Extensible Interfaces Format
Use cases for extensible interfaces follow a rough categorisation based on when that use case happens with respect to the core pipeline - since the current .hi
interface files are written at the end of the core pipeline. So, we end up with five categories to compare possible extensible interface implementations with the current implementation:
- Pre-compilation: source analysis tools, build tools
- Pre-core-phase: GHC type-checking (#17843), etc, and plugins
- Core-phase: GHC core pipeline (usable by e.g. Plutus) and plugins
- Post-core-phase: GHC STG (usable by e.g. GHCJS), etc, and plugins
- Post-compilation: IDE analysis, alternate backends, build tools
The current implementation of .hi
interface files follows the format:
- Header
- ModIface - a summary of the module, which is the result of the core pipeline
- Extensible fields header
- Extensible fields
Of these categories, the current implementation (which appends extensible data to the standard .hi
files), has varying levels of support for each:
1: No support - an interface file can't exist until the ModIface
exists at the end of the core pipeline, so there's nowhere for data from this category to be written to.
2: Low support - data from this category can be carried through the compiler execution, but if the use case requires loading extensible data from other modules, or pausing before the core pipeline is complete, there again won't be an interface file for the data to be stored in. However, use cases that use early phase data later on, such as writing a parsed AST for use after compilation, are possible in the current system.
3: Full support - any data output during the core phase by either GHC or plugins can be immediately written with the standard ModIface
that's written at the end of the core stage.
4, 5: Decent support - data from these categories require the interface file to be parsed and rewritten, but otherwise this is not problematic.

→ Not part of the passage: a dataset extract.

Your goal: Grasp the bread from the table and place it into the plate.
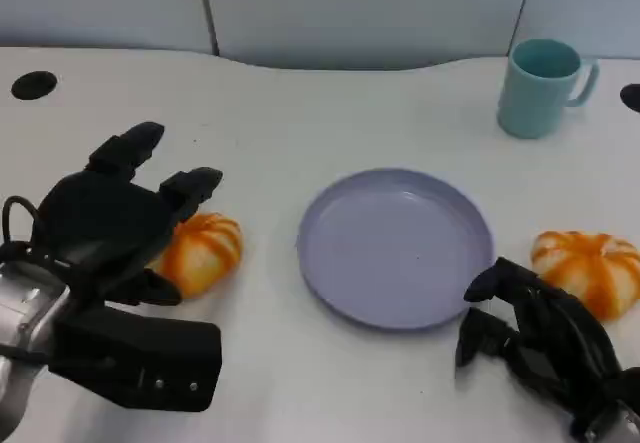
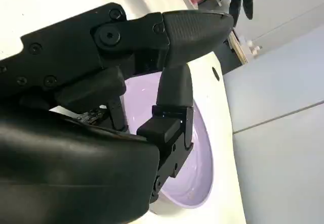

If we instead use an open format, where the ModIface
is treated as a regular extensible field, and therefore don't rely on the existence of that ModIface
to write an interface file, we're able to fully support all of these categories. Options for this format include real directories (i.e. the .hi
file is now a directory), or an archive such as zip or a custom format. Of these, real directories would require Cabal changes, but otherwise offer a few advantages over single-file archives:
- The filesystem automatically tracks file update times
- Third party tools only need file IO and the ability to serialise/deserialise their interested fields
- Appending fields is simply writing a new file, without having to parse and rewrite the archive
- By adding support for
.hi
directories to Cabal and other build tools once, we retain the advantages of extensible interfaces because the build tools don't require knowledge of the fields inside the container - just the container itself.